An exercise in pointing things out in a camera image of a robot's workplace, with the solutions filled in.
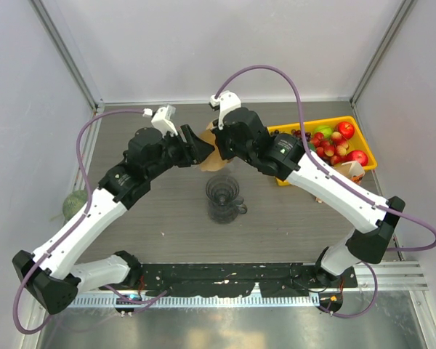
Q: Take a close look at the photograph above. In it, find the green melon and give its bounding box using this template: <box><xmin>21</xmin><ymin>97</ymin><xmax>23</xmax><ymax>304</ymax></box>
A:
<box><xmin>62</xmin><ymin>190</ymin><xmax>88</xmax><ymax>222</ymax></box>

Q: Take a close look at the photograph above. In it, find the red apple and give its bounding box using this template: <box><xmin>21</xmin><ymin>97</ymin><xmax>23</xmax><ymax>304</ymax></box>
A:
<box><xmin>336</xmin><ymin>121</ymin><xmax>355</xmax><ymax>140</ymax></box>
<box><xmin>345</xmin><ymin>150</ymin><xmax>368</xmax><ymax>167</ymax></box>

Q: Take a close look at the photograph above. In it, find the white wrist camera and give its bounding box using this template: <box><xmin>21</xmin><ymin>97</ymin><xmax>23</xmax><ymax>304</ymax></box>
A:
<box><xmin>142</xmin><ymin>105</ymin><xmax>179</xmax><ymax>136</ymax></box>
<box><xmin>209</xmin><ymin>90</ymin><xmax>241</xmax><ymax>129</ymax></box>

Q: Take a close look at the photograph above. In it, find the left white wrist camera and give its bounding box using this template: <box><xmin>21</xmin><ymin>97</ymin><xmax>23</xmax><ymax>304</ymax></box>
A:
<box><xmin>142</xmin><ymin>105</ymin><xmax>179</xmax><ymax>136</ymax></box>

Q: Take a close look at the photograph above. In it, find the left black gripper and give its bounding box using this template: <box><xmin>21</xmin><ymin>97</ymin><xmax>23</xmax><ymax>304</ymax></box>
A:
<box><xmin>147</xmin><ymin>124</ymin><xmax>215</xmax><ymax>180</ymax></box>

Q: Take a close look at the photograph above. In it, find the white slotted cable duct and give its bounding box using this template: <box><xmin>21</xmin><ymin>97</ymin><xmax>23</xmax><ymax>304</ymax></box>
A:
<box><xmin>70</xmin><ymin>292</ymin><xmax>320</xmax><ymax>309</ymax></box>

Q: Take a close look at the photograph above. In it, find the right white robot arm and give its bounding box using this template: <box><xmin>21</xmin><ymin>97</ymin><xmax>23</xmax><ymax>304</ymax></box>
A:
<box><xmin>211</xmin><ymin>107</ymin><xmax>405</xmax><ymax>286</ymax></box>

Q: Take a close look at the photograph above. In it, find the yellow plastic bin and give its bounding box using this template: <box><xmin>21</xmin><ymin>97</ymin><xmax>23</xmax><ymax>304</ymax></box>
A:
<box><xmin>267</xmin><ymin>116</ymin><xmax>377</xmax><ymax>186</ymax></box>

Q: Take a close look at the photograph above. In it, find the red grape bunch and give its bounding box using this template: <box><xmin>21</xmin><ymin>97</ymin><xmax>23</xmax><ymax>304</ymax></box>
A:
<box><xmin>291</xmin><ymin>129</ymin><xmax>312</xmax><ymax>144</ymax></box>

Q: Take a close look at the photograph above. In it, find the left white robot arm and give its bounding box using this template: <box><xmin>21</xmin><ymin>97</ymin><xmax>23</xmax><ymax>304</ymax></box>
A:
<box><xmin>12</xmin><ymin>124</ymin><xmax>214</xmax><ymax>315</ymax></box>

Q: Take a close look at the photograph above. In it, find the grey plastic dripper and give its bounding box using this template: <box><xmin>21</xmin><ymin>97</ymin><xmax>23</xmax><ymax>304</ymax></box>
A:
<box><xmin>205</xmin><ymin>174</ymin><xmax>241</xmax><ymax>208</ymax></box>

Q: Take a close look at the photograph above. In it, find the grey plastic measuring cup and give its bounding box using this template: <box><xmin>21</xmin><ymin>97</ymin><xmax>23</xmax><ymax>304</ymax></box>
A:
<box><xmin>208</xmin><ymin>196</ymin><xmax>248</xmax><ymax>224</ymax></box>

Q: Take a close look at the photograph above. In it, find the lychee fruit cluster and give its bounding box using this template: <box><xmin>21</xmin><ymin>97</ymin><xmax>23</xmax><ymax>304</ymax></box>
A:
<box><xmin>310</xmin><ymin>131</ymin><xmax>350</xmax><ymax>167</ymax></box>

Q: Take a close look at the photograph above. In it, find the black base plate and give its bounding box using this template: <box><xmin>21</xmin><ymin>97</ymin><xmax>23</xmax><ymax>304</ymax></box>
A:
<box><xmin>97</xmin><ymin>261</ymin><xmax>359</xmax><ymax>297</ymax></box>

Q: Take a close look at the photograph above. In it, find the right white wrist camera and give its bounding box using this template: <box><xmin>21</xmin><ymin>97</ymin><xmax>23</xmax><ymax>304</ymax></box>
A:
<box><xmin>209</xmin><ymin>90</ymin><xmax>241</xmax><ymax>129</ymax></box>

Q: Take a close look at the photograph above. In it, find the orange filter holder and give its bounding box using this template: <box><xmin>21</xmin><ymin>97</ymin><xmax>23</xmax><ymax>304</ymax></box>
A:
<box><xmin>337</xmin><ymin>161</ymin><xmax>365</xmax><ymax>185</ymax></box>

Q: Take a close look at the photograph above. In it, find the green apple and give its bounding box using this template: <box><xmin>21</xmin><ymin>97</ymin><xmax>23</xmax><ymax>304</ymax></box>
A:
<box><xmin>314</xmin><ymin>125</ymin><xmax>334</xmax><ymax>139</ymax></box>

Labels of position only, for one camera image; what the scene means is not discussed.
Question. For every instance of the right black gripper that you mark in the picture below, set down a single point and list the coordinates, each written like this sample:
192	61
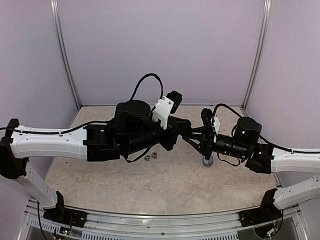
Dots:
206	142

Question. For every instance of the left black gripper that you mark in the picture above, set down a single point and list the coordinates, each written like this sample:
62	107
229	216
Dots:
173	134

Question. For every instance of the grey oval earbud case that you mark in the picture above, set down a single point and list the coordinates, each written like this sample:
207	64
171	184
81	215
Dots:
207	162

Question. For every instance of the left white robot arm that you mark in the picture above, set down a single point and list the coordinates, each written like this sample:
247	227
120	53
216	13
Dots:
135	126

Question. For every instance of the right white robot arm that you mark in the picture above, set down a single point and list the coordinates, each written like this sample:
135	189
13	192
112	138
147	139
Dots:
261	158

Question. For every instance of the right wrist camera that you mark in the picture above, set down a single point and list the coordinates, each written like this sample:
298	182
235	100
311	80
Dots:
208	120

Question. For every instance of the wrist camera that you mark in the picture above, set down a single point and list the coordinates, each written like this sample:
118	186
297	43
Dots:
165	106
208	120

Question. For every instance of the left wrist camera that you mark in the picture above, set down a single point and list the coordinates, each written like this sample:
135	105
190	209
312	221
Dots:
165	106

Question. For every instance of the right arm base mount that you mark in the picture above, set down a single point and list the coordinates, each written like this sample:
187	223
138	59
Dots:
265	212

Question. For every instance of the front aluminium rail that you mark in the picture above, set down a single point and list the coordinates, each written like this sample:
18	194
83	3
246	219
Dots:
101	225

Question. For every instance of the left aluminium frame post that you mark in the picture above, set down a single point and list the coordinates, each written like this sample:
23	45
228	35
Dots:
54	7

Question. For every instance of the aluminium frame post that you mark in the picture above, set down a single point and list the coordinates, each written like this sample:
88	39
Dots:
258	53
54	7

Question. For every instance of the right aluminium frame post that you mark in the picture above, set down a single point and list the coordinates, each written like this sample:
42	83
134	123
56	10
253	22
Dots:
258	53

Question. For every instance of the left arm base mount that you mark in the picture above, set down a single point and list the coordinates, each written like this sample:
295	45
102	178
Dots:
63	215

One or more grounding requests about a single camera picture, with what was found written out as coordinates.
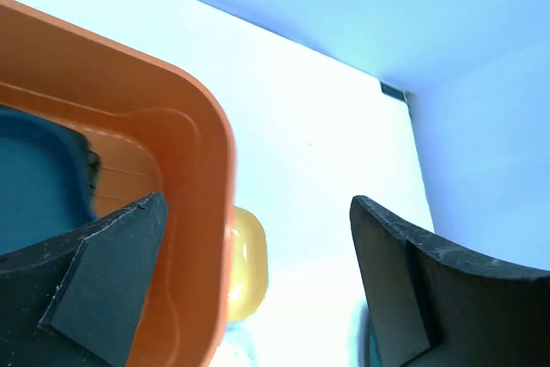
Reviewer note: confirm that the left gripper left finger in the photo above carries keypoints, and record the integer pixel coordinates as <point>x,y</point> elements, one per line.
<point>76,299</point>

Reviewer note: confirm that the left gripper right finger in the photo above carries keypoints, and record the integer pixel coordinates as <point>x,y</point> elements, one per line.
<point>433,302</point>

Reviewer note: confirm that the dark blue leaf plate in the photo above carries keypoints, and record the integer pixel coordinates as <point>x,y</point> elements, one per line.
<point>44,186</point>

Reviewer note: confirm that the teal square large plate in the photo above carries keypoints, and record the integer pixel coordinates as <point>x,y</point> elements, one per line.
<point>374,357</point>

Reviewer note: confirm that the amber black-rimmed square plate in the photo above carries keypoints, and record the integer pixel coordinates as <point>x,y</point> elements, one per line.
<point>93,162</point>

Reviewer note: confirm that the orange plastic bin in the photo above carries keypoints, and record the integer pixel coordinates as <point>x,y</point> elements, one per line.
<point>156,128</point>

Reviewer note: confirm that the clear glass round plate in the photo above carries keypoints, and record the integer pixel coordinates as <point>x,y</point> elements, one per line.
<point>236,348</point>

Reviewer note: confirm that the yellow square small plate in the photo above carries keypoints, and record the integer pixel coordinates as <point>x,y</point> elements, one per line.
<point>249,276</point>

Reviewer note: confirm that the aluminium table frame rail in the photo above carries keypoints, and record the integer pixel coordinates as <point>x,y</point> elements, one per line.
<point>397,94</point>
::::::::
WORK ITEM: Search the entries above for the word "green" and copy each line where it appears.

ANSWER SECTION:
Q: Take a close look at the photograph above. In it, find the green melon and give its bounding box using this template: <box><xmin>21</xmin><ymin>97</ymin><xmax>23</xmax><ymax>304</ymax></box>
Q: Take a close look at the photograph above. In it, find the green apple and give its bounding box using this template: <box><xmin>21</xmin><ymin>97</ymin><xmax>23</xmax><ymax>304</ymax></box>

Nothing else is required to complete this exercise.